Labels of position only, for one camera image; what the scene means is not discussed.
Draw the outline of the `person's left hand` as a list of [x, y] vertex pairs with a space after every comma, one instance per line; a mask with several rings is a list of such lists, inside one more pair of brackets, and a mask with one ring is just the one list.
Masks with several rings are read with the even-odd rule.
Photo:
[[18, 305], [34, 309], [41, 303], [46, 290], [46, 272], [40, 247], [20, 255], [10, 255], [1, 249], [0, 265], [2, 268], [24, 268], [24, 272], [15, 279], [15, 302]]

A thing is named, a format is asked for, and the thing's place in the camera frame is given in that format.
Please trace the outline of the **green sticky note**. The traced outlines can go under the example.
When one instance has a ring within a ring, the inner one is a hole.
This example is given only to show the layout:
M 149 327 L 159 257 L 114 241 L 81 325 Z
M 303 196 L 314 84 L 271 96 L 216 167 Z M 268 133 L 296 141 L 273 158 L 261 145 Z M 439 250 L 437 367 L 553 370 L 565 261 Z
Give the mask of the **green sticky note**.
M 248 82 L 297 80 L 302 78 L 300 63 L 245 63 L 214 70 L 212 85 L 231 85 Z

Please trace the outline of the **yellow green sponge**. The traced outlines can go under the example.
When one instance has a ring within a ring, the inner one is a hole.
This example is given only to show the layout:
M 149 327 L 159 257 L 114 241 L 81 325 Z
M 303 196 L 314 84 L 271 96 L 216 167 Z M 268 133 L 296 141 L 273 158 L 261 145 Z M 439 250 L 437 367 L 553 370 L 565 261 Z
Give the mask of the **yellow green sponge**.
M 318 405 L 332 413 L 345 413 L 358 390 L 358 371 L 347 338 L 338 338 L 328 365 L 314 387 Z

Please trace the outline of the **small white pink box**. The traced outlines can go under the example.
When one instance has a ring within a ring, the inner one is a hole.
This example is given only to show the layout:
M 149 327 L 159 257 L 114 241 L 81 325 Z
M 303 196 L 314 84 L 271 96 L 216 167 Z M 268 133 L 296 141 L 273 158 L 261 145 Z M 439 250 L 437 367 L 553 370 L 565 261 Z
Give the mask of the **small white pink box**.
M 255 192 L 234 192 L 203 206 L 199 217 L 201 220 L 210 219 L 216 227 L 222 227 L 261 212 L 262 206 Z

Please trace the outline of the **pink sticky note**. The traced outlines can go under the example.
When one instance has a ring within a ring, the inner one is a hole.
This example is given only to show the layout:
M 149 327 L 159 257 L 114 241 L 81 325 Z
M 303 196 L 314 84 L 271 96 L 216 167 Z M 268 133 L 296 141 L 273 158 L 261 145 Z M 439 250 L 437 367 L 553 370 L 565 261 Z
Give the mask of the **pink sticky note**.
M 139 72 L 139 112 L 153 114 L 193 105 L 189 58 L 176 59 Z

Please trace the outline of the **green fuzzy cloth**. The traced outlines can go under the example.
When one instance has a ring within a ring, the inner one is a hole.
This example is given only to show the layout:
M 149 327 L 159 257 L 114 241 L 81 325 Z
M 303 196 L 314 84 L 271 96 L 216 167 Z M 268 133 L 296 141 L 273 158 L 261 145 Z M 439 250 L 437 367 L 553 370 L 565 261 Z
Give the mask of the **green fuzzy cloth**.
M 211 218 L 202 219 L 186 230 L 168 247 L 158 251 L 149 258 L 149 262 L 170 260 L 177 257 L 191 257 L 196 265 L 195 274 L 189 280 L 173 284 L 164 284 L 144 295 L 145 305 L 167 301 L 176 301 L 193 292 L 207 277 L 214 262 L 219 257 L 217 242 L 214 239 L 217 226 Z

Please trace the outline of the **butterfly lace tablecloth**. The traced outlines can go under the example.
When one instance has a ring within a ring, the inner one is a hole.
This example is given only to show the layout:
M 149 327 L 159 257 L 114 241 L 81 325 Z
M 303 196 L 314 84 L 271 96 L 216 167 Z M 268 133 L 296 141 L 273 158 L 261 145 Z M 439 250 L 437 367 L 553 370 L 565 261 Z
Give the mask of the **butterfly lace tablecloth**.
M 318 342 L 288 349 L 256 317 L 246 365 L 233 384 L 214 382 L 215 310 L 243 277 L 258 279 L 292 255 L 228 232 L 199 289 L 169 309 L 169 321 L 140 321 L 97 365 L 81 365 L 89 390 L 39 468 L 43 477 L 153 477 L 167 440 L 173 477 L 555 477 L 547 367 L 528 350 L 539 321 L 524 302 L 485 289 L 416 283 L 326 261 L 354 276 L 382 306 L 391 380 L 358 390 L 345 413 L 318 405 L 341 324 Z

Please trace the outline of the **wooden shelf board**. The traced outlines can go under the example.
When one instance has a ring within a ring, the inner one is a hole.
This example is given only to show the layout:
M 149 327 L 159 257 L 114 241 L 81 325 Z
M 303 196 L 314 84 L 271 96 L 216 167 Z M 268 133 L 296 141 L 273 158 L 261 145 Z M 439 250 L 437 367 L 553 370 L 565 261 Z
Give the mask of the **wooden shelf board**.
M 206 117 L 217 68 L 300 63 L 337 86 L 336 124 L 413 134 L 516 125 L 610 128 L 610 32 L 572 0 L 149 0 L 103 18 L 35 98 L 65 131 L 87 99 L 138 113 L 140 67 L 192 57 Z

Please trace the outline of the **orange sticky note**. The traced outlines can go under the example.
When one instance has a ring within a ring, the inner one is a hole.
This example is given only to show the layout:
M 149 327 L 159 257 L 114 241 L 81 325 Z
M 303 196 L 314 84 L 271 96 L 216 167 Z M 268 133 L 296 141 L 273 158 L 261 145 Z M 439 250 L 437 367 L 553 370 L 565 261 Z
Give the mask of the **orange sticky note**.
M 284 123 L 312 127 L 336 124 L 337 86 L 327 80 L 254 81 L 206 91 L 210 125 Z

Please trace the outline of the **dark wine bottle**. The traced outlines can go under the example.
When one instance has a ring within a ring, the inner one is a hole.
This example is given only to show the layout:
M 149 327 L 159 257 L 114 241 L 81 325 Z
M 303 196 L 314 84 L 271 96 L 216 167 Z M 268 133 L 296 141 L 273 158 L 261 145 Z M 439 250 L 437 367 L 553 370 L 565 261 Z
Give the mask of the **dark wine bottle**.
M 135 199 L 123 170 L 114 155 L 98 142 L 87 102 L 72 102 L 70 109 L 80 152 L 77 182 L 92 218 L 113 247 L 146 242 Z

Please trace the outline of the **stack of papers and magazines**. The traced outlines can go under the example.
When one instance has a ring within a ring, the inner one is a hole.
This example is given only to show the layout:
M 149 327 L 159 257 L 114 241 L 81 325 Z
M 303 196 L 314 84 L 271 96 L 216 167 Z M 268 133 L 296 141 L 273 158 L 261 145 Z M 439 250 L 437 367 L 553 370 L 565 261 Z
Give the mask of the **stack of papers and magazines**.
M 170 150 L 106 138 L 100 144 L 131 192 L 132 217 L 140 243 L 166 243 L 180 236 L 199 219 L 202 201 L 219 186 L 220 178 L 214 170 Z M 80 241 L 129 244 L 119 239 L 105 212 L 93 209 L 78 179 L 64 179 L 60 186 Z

==================================================

**INSTRUCTIONS FOR THE TASK**
Within the data above, find the lines that contain the word "camera" and copy each of them.

**RESULT**
Labels of position only, for one camera image; what the scene means is not discussed.
A thing is named, a format is asked for, and the thing's place in the camera frame is given in that format.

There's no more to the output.